The same experience, but now online

Fiftieth IFFR split into two parts

‘It’s all about finding new opportunities’, says Marjan van der Haar, who with Vanja Kaludjercic, shares the role of managing director of the International Film Festival Rotterdam. ‘The corona virus crisis has faced us with a huge challenge, but we knew from the start that we were going to carry on. To us, for the IFFR not to take place would simply be unthinkable, especially so in 2021, because this is the festival’s 50th anniversary year’. The solution? For a week in February the attention will be for competitions and previews, with a festive anniversary week in June, as well as all manner of individual events in between.

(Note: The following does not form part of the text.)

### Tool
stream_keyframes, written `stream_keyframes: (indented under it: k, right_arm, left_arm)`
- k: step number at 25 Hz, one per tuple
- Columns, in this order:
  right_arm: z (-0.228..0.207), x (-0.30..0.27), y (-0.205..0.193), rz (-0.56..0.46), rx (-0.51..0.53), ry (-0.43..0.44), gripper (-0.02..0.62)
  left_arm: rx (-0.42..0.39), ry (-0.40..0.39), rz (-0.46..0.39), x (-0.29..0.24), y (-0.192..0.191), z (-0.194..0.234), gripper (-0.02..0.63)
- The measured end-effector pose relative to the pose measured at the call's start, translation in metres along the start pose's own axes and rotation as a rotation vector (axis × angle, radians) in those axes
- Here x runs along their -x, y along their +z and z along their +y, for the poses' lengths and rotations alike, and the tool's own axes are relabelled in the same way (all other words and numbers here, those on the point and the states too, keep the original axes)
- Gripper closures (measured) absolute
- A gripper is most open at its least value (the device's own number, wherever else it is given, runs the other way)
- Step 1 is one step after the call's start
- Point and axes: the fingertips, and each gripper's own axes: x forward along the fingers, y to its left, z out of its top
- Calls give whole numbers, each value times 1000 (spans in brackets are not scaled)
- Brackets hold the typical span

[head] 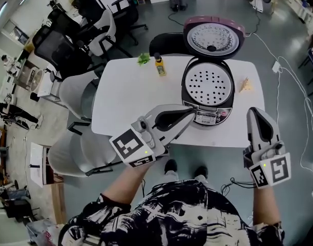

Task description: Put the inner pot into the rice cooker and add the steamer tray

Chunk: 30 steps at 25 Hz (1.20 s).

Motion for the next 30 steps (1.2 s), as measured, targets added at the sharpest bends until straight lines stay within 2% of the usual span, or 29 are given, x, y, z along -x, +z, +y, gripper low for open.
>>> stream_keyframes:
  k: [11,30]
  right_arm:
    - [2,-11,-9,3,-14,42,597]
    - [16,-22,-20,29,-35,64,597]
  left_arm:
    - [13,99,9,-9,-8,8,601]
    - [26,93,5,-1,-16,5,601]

The 49th edition of the IFFR was one of the last carefree events in the city in 2020, though even then, some of the last international guests in attendance were already encountering difficulties in returning home. Shortly after that, our country was also confronted with the initial measures in the fight against the corona virus. ‘Thinking back to the previous edition, it feels as though I am going back in time ten years’, says the managing director with a tinge of melancholy. Van der Haar: ‘It now feels as though we are living in a condensed time, in which we have to find a new way of thinking; moving from a grand festival to some other form of grandeur. It is now hard to imagine that we used to have an audience of 1,500 people watching a film in one place’

Festival experience
Back in the first wave of the corona virus crisis, the IFFR team started to think about what might be an innovative approach to organising the anniversary edition under strict corona-virus rules. Says Van der Haar: ‘I watched the team with admiration. We wanted to be prepared for a crisis that might last a long time so that all contingencies would be covered. And the strangest thing was that we were contemplating the question of what might work without knowing what the world would look like in 2021’.

The organisation decided to split the event according to the different groups that visit the festival: a large international audience, guests from the film industry, a national audience and local visitors. The last two groups normally attend the side programme as well as the film performances themselves. ‘We worked out how we could best serve each group and provide a festival experience for them, even though we are unable to welcome people physically. In part, this worked as a catalyst for plans we had already been devising. After all, as a major festival, we must innovate constantly to keep our audience committed to the event. We also initiated contacts with other film festivals, such as Cinekid, Nederlands Film Festival and IDFA, liaising about ways to present both films and side programme in the form of talk shows and master classes, but this time in an online format. We are all facing the same challenges. Together, we managed ongoing development and the joint funding of innovations such as ticket sales’.

Tiger on the loose
How can you continue to reach such a large audience without being able to bring all those visitors together in one place? The solution is spreading, and so the IFFR will be serving the film industry and the audience, both at home and abroad, completely online from 1 February. ‘We will be featuring new talent and new voices in the international film industry at the same time as we usually do, that is, early in the year. Competitions that we organise every year to provide an arena for new film makers will take place during the same period. In June, we will be showcasing the festive celebration of 50 editions of the IFFR, focusing on our national and local audience. That is when we will be celebrating our heritage. For example, we will be projecting old movie posters – processed by students – onto the side wall of the Pathé multiplex in the city. Another entirely new concept we will be featuring between 29 January and 14 February is Tiger on the loose. Across the city you will be able to find green objects on which you can watch movies on your smartphone through augmented reality. Walking through the city in small groups, people will be able to view clips from IFFR classics featuring the tiger theme. These are just a few examples of what we are planning to bring this type of collective experience into the city’.

The essence of a film festival
Initially, the exercise seemed hardly feasible, but Van der Haar is enthusiastic about everything that has been achieved to make the IFFR 2021 corona-proof: ‘This year’s festival will be unlike any previous edition, but it will still be the IFFR event you are accustomed to. IFFR and the city of Rotterdam are inextricably linked, and yes, deep down I do hope that our options will be slightly better in June than in February. It is comforting to know, though, that the set-up of our 2021 programme is such that we can respond flexibly to the freedom of movement prevailing in the world at that particular time. I think that some of the innovations we have now devised will eventually become integral parts of our festival. Having said that, I am also convinced that a hall with a screen, audience and live debates with film makers will always remain an integral part of the IFFR – after all, that is what a film festival is all about’.